Activity:
Leave every picture out, and give again exactly the lines from the one containing "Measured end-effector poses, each" through the end of the listing.
↓
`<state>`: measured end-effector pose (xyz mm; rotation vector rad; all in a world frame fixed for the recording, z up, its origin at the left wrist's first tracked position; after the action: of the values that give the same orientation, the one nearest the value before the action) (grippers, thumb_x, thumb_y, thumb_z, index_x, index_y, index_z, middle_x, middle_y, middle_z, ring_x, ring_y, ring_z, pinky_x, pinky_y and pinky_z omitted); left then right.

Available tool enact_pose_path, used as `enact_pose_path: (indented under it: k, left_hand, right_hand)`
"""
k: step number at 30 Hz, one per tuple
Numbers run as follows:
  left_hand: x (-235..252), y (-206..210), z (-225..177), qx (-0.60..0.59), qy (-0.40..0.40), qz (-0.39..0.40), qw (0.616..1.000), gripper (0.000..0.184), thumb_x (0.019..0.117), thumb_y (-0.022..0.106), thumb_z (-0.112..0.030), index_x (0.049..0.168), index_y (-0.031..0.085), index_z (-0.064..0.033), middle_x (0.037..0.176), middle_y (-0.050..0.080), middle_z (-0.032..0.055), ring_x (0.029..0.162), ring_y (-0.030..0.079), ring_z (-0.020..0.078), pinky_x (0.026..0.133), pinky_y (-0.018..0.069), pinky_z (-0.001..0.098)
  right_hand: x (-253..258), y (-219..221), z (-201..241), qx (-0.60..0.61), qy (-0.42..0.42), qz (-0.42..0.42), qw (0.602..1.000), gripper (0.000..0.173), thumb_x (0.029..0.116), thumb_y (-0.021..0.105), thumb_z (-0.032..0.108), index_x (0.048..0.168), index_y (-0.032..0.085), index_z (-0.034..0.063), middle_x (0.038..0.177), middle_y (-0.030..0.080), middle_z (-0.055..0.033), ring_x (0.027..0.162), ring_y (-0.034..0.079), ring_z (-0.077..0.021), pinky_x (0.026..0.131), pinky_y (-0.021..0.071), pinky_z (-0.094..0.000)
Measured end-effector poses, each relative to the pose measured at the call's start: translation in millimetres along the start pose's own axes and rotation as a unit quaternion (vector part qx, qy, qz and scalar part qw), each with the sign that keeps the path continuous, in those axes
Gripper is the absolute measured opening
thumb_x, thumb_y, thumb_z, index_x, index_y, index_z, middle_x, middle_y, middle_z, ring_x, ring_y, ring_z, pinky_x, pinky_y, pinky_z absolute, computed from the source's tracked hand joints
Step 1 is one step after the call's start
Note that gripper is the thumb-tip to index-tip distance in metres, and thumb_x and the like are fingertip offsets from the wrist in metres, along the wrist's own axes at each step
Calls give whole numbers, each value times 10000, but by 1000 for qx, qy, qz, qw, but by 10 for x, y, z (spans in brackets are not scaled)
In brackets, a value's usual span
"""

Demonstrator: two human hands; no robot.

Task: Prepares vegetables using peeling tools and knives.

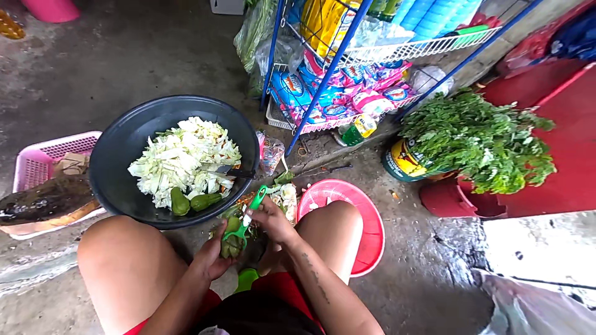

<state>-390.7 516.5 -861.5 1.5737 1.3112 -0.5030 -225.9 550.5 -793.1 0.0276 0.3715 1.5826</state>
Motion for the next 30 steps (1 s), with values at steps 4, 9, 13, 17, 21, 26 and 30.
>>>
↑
Answer section:
Measured end-effector poses, each relative to the pose measured at the call's start: translation in millimetres along the start pose's own axes and rotation as a unit quaternion (vector part qx, qy, qz and scalar part qw), each with the sign that keeps the path continuous, in those axes
Gripper is the absolute measured opening
thumb_x, thumb_y, thumb_z, index_x, index_y, index_z, middle_x, middle_y, middle_z, ring_x, ring_y, ring_z, pinky_x, pinky_y, pinky_z absolute, computed from the source's tracked hand joints
Step 1 is one step after the call's start
Note that gripper is the thumb-tip to index-tip distance in metres, and thumb_x and the like are fingertip offsets from the wrist in metres, along the wrist's own axes at each step
Calls give whole numbers, each value times 10000, but by 1000 for qx, qy, qz, qw, but by 10 for x, y, z (spans in brackets are not scaled)
In brackets, a value's usual span
"""

Demonstrator: two human hands; no robot.

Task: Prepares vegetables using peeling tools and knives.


<state>-390.7 516.5 -861.5 1.5737 1.3112 -0.5030 -225.9 550.5 -793.1 0.0276 0.3715 1.5826</state>
Motion for the next 30 steps (1 s), with values at steps 4, 9, 13, 17, 21, 26 and 30.
>>>

The answer was given in full.